### [WHAT TO WORK ON]
Pull each line containing "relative" from the data.

[[ PROVIDED DATA, beginning ]]

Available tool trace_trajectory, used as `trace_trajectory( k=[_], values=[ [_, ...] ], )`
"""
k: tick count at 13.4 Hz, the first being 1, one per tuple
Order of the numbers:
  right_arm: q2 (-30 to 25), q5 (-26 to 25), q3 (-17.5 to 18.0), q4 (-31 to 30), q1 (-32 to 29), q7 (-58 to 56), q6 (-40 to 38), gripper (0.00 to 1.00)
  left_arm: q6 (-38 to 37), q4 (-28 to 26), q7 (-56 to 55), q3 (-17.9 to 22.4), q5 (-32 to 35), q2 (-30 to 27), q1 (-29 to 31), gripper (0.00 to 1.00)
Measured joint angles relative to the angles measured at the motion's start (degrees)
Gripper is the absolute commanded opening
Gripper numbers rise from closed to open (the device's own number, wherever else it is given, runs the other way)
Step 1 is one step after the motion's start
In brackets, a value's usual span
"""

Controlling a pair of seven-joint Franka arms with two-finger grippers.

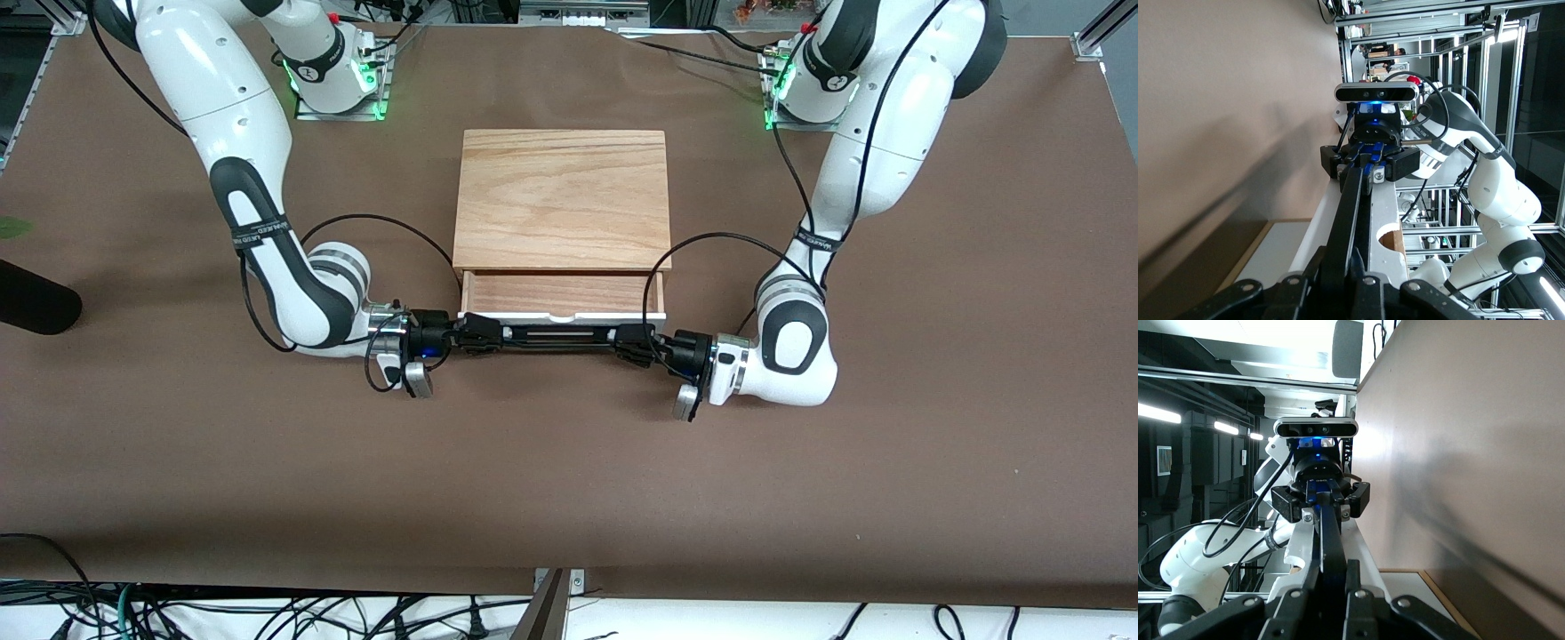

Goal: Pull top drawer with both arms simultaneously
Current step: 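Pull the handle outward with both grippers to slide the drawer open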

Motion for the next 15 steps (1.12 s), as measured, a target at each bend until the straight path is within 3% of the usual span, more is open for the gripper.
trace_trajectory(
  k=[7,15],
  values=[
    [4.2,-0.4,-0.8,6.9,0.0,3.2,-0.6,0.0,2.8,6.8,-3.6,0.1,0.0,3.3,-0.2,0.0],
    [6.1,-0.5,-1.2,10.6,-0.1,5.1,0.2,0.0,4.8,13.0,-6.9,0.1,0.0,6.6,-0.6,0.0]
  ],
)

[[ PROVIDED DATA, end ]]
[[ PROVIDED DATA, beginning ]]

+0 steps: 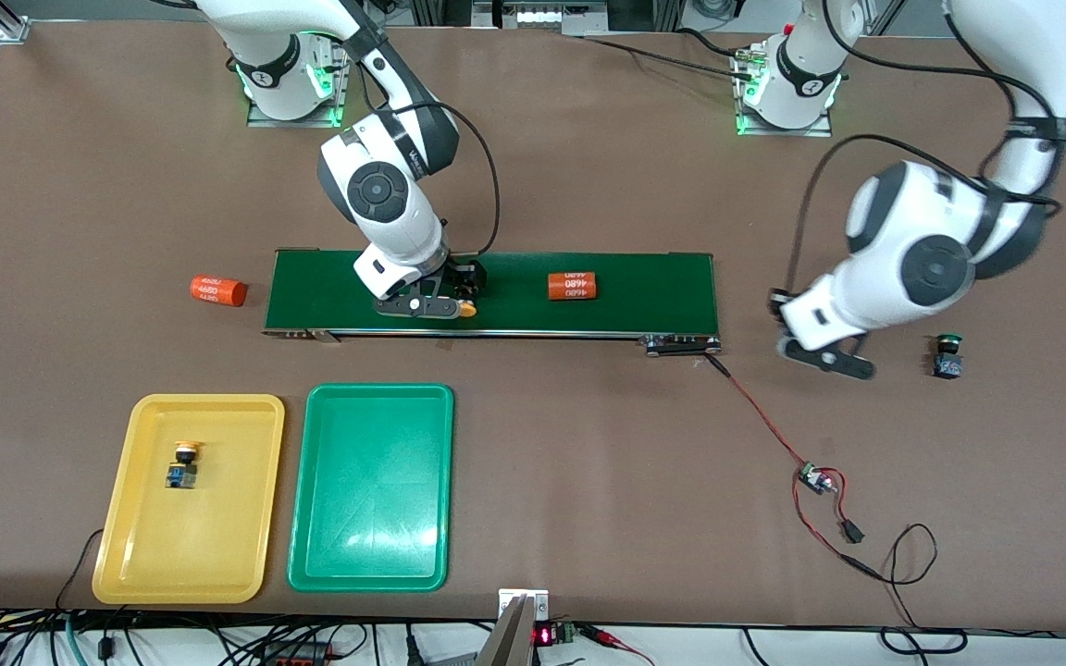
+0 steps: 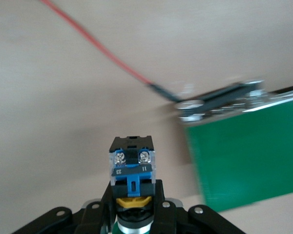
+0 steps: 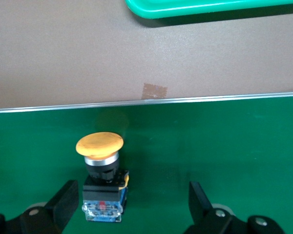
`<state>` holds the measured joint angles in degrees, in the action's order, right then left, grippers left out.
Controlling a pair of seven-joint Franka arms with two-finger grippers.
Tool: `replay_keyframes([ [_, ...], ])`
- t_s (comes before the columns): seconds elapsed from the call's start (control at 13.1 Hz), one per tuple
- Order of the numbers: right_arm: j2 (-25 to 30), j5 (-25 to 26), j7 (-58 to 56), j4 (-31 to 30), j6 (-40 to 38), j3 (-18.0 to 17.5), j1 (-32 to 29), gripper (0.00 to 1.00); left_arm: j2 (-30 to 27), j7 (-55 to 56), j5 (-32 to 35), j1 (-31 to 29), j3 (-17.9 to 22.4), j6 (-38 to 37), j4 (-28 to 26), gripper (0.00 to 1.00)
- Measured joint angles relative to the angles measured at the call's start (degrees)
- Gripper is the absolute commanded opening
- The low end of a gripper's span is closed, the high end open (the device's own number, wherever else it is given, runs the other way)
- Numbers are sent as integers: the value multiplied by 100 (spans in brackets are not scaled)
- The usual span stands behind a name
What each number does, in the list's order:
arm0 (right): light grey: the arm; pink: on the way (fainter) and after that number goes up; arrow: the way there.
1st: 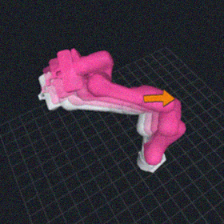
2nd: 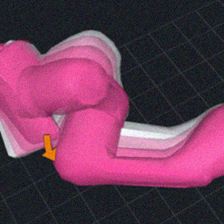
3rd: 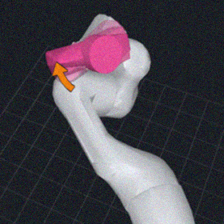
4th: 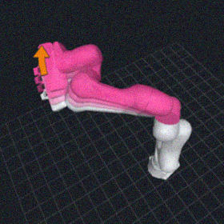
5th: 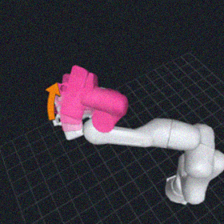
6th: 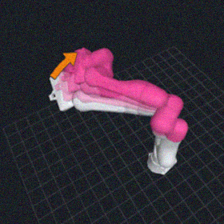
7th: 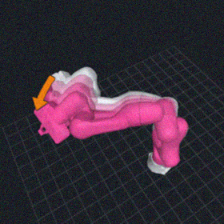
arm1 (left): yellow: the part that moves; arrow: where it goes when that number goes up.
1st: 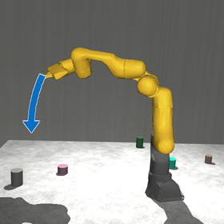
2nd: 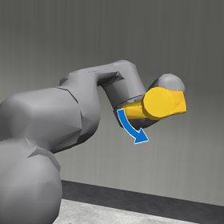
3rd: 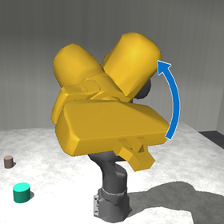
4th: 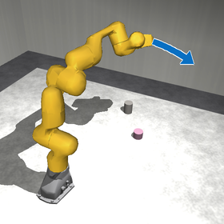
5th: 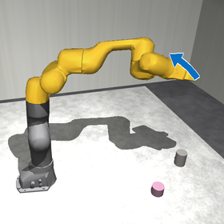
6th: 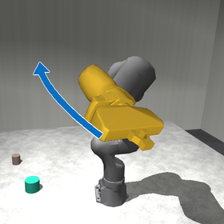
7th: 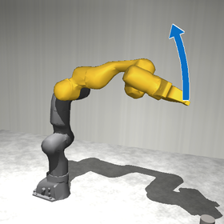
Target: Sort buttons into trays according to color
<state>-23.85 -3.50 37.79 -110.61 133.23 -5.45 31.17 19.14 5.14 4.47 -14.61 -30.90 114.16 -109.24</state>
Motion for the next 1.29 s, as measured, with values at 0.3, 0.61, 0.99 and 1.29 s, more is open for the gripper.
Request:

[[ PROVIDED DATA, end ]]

### [RESULT FOR THIS EXERCISE]
Measured joint angles relative to the angles measured at the motion's start (degrees)
- Measured joint angles relative to the angles measured at the call's start (degrees)

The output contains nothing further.